WHAT IS NEEDED
A word-for-word restatement of the data is what is needed.
Start of DATA BELOW
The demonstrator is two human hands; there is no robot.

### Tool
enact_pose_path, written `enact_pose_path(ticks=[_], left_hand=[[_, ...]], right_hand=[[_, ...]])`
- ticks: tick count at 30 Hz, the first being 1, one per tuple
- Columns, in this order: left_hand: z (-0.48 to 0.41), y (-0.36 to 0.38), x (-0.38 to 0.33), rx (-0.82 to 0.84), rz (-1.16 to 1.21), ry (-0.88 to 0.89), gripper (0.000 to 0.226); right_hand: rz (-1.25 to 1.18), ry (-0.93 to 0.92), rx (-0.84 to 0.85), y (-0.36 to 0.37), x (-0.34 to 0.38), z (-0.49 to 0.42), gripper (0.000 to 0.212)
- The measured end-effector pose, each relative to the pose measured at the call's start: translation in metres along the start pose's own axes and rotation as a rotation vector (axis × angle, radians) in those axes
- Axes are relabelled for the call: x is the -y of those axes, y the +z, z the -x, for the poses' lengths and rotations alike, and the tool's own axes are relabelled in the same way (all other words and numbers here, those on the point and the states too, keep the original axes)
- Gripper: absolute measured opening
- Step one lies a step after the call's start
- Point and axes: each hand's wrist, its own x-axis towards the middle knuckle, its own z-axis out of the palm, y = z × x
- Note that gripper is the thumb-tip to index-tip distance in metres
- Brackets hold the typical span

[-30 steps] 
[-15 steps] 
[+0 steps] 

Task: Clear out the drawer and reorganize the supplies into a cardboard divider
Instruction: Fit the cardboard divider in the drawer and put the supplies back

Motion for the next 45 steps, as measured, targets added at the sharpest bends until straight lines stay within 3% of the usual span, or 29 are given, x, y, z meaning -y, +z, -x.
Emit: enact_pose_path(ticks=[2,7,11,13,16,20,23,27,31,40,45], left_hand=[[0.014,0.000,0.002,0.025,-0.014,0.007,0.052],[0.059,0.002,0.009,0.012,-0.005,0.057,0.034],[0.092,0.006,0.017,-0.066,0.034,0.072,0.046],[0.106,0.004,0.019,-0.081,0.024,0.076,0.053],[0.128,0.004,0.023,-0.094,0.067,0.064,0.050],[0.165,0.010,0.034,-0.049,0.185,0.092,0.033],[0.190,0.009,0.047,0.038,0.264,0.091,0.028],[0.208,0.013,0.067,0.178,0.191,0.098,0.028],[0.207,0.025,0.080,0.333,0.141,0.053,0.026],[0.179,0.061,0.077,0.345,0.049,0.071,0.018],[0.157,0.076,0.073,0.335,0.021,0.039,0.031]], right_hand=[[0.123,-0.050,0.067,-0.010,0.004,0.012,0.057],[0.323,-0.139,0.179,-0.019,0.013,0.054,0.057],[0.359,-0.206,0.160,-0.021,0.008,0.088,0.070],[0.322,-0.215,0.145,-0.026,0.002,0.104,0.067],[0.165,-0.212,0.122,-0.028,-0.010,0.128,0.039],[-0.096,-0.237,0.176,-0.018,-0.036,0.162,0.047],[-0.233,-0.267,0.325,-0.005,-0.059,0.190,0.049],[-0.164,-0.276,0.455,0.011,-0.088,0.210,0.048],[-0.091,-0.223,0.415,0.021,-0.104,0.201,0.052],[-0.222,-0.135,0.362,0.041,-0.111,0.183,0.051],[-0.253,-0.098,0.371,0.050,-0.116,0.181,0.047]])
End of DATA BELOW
EXERCISE RESULT
The demonstrator is two human hands; there is no robot.

### Tool
enact_pose_path, written `enact_pose_path(ticks=[_], left_hand=[[_, ...]], right_hand=[[_, ...]])`
- ticks: tick count at 30 Hz, the first being 1, one per tuple
- Columns, in this order: left_hand: z (-0.48 to 0.41), y (-0.36 to 0.38), x (-0.38 to 0.33), rx (-0.82 to 0.84), rz (-1.16 to 1.21), ry (-0.88 to 0.89), gripper (0.000 to 0.226); right_hand: rz (-1.25 to 1.18), ry (-0.93 to 0.92), rx (-0.84 to 0.85), y (-0.36 to 0.37), x (-0.34 to 0.38), z (-0.49 to 0.42), gripper (0.000 to 0.212)
- The measured end-effector pose, each relative to the pose measured at the call's start: translation in metres along the start pose's own axes and rotation as a rotation vector (axis × angle, radians) in those axes
- Axes are relabelled for the call: x is the -y of those axes, y the +z, z the -x, for the poses' lengths and rotations alike, and the tool's own axes are relabelled in the same way (all other words and numbers here, those on the point and the states too, keep the original axes)
- Gripper: absolute measured opening
- Step one lies a step after the call's start
- Point and axes: each hand's wrist, its own x-axis towards the middle knuckle, its own z-axis out of the palm, y = z × x
- Note that gripper is the thumb-tip to index-tip distance in metres
- Brackets hold the typical span

[-30 steps] 
[-15 steps] 
[+0 steps] 

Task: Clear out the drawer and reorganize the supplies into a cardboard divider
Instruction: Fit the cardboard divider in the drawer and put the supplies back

Motion for the next 45 steps, as measured, targets added at the sharpest bends until straight lines stay within 3% of the usual span, or 29 are given, x, y, z meaning -y, +z, -x.
Emit: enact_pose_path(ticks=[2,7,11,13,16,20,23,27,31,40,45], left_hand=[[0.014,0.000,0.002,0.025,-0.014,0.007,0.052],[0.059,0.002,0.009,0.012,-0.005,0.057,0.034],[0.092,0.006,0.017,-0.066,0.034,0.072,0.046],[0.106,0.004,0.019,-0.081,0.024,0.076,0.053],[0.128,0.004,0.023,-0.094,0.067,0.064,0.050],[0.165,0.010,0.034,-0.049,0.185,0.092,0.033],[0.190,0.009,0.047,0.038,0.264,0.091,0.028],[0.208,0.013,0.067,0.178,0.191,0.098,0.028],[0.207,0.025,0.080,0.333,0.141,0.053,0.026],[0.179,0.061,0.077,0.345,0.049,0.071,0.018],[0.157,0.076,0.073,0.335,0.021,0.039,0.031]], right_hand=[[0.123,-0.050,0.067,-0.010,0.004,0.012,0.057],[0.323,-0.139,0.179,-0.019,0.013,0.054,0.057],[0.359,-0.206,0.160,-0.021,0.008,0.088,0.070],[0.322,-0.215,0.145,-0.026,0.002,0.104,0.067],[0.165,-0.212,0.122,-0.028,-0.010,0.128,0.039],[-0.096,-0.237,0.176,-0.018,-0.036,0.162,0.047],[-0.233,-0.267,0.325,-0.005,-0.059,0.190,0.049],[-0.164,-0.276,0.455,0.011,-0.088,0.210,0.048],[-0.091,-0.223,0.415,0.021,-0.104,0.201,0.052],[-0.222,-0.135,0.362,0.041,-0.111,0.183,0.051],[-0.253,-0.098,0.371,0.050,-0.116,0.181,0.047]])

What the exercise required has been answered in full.